--- THE PROBLEM ---
Scan the data beneath this task and copy each line that includes "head".

--- INFORMATION PROVIDED ---

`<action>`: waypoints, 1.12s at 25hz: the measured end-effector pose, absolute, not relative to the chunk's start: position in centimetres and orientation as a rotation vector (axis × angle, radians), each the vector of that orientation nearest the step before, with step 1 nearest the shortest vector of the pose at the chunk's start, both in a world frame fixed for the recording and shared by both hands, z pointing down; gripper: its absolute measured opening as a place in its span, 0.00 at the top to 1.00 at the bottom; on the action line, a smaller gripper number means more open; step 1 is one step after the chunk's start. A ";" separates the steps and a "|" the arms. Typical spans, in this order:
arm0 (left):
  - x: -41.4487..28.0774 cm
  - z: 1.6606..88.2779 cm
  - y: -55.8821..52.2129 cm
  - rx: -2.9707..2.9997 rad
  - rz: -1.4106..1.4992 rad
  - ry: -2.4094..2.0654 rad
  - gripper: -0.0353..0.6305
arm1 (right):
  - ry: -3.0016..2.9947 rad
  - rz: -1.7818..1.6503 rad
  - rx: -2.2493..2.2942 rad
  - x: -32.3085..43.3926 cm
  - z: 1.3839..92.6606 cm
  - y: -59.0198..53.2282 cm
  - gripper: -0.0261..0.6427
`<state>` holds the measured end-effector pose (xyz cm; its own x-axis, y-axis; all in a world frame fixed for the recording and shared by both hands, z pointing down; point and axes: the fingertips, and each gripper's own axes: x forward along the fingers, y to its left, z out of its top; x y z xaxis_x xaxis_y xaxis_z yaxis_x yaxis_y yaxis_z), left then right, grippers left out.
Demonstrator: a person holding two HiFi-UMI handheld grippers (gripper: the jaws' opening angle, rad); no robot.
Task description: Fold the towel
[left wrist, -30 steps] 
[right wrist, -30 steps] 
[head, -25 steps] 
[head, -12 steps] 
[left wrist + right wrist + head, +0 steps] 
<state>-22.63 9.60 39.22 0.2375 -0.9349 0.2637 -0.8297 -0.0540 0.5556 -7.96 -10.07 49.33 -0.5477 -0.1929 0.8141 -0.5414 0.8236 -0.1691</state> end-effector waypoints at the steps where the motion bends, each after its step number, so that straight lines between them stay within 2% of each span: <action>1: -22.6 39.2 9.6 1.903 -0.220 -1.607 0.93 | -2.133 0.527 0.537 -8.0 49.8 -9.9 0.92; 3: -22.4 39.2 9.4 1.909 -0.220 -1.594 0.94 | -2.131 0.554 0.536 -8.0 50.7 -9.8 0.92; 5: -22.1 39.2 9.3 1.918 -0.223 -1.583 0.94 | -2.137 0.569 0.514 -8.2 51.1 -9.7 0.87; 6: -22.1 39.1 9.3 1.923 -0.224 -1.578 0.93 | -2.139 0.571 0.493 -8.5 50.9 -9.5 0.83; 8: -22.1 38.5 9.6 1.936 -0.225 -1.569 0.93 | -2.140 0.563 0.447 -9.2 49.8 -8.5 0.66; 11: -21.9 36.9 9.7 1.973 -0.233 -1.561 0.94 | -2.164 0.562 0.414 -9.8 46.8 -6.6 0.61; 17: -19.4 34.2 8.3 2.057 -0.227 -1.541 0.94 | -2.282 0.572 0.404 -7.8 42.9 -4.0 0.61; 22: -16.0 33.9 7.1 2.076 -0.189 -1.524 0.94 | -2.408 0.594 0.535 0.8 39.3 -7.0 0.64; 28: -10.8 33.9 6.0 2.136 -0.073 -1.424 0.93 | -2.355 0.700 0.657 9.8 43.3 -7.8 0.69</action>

--- TASK RESPONSE ---
[head, -25 steps] 
[head, -12 steps] 
[left wrist + right wrist + head, +0 steps] 

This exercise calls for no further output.